◆ Exercise objective:
Reproduce the data in full, exactly as given, leaving images out.

+++ Provided material +++

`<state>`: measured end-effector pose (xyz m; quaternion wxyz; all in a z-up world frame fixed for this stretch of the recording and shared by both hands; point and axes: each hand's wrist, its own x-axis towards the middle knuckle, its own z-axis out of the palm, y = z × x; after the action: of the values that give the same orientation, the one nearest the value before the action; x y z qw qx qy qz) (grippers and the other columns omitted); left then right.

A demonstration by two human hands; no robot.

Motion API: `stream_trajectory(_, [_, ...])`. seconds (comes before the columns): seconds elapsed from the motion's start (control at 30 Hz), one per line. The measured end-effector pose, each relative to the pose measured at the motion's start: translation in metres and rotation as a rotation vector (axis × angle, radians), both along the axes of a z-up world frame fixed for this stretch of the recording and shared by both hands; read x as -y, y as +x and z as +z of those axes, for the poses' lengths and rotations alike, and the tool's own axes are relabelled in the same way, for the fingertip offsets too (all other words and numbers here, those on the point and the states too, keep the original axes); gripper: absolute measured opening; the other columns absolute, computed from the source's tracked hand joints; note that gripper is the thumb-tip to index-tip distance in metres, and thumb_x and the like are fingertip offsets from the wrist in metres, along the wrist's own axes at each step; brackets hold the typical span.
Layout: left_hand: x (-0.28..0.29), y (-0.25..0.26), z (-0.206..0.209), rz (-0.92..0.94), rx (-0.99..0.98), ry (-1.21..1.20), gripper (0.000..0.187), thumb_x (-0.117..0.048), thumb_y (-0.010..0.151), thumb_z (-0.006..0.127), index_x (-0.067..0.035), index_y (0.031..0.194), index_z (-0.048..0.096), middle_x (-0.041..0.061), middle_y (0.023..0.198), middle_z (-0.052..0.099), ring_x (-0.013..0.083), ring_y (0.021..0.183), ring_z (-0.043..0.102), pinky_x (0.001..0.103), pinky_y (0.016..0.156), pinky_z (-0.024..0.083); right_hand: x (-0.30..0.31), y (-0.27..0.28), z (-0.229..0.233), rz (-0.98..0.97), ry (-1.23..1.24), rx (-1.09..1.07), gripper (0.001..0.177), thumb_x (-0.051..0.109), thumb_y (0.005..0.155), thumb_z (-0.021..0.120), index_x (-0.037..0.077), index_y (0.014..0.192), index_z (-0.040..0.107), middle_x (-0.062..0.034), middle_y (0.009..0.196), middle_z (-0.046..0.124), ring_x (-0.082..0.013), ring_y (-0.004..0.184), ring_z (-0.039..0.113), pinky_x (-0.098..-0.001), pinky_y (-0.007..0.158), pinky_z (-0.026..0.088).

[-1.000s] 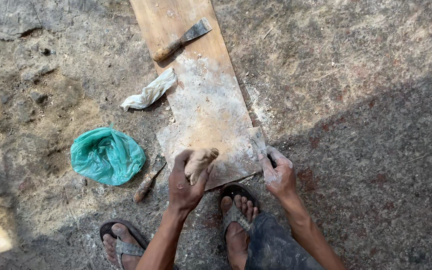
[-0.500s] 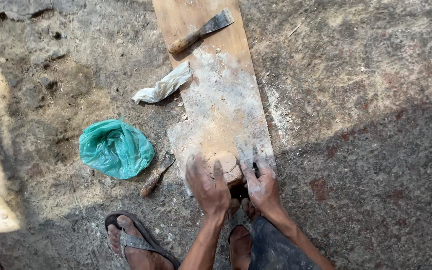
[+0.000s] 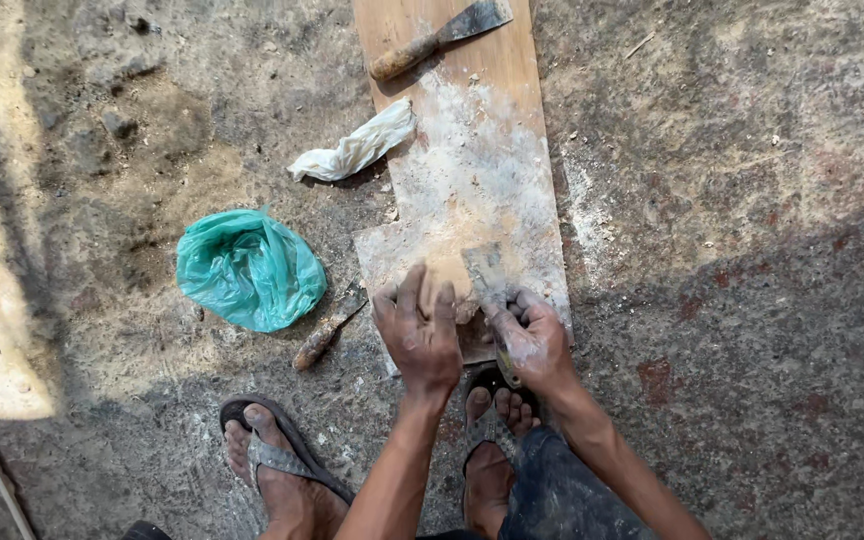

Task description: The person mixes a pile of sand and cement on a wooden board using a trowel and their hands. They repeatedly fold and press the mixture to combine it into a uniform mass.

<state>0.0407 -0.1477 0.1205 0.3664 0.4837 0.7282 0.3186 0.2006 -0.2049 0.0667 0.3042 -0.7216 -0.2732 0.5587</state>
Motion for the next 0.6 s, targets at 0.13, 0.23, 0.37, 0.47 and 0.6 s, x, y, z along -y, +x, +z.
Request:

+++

◆ Answer box:
`<state>`: measured end-effector pose (xyz m; quaternion wxyz; all in a z-up world frame fixed for this stretch of the recording and shared by both hands; point and axes: each hand's wrist, its own x-axis towards the middle knuckle, its own z-axis out of the palm, y = z × x; after the action: of the values that give the same orientation, the one nearest the value before the action; x y z qw qx qy qz) (grippers and the other columns omitted); left then right.

A demonstration by two human hands; no robot.

Motion API: `stream_trajectory(_, [_, ...])`. seconds (comes before the columns): seconds elapsed from the motion's start (control at 30 Hz), one per line. The measured end-effector pose, each relative to the pose measured at the motion's start: translation in metres and rotation as a rotation vector (axis × angle, radians), both along the axes of a z-up world frame fixed for this stretch of the recording and shared by both hands; read x as -y, y as +x and z as +z of those axes, for the poses' lengths and rotations alike, and the tool's own axes are relabelled in the same way, for the fingertip offsets too (all other words and numbers here, those on the point and the states too, keep the original axes); gripper: absolute measured opening; the other columns absolute, computed from the source's tracked hand joints; note that gripper is the thumb-tip to index-tip distance in metres, and thumb_x and the like are fingertip offsets from the wrist in metres, along the wrist's own axes at each step; brackets hold the typical span.
Layout: left_hand: x (-0.28..0.29), y (-0.25..0.26), z (-0.206..0.209), rz (-0.92..0.94), rx (-0.99..0.98), ry (-1.21..1.20), gripper (0.000..0.187), thumb_x (-0.117..0.048), thumb_y (-0.010..0.151), thumb_z (-0.006..0.127), index_x (-0.067..0.035), index_y (0.031..0.194), index_z (-0.048..0.096), middle_x (-0.041..0.061), middle_y (0.023..0.198), middle_z (-0.052..0.099), ring_x (-0.013..0.083), ring_y (0.021..0.183), ring_z (-0.043..0.102), pinky_x (0.001..0.103), pinky_y (0.016..0.156), pinky_z (-0.024..0.083); right_hand: x (-0.30..0.31), y (-0.27..0.28), z (-0.229..0.233), rz (-0.98..0.97), ry (-1.23..1.24), rx (-1.09..1.07), gripper (0.001..0.177), thumb_x (-0.051..0.109), thumb_y (0.005..0.155), thumb_z (-0.021..0.120), index_x (-0.037..0.077), index_y (0.014..0.192), index_z (-0.040..0.107), middle_x (-0.062..0.034), middle_y (0.009..0.196), middle_z (-0.046..0.124), ring_x (-0.082..0.013), ring_y (-0.004..0.184), ring_z (-0.039..0.113), pinky_x (-0.098..-0.001), pinky_y (-0.007..0.158), pinky_z (-0.026..0.088).

[-1.000s] 
[-0.500s] 
[+0.000s] 

Task description: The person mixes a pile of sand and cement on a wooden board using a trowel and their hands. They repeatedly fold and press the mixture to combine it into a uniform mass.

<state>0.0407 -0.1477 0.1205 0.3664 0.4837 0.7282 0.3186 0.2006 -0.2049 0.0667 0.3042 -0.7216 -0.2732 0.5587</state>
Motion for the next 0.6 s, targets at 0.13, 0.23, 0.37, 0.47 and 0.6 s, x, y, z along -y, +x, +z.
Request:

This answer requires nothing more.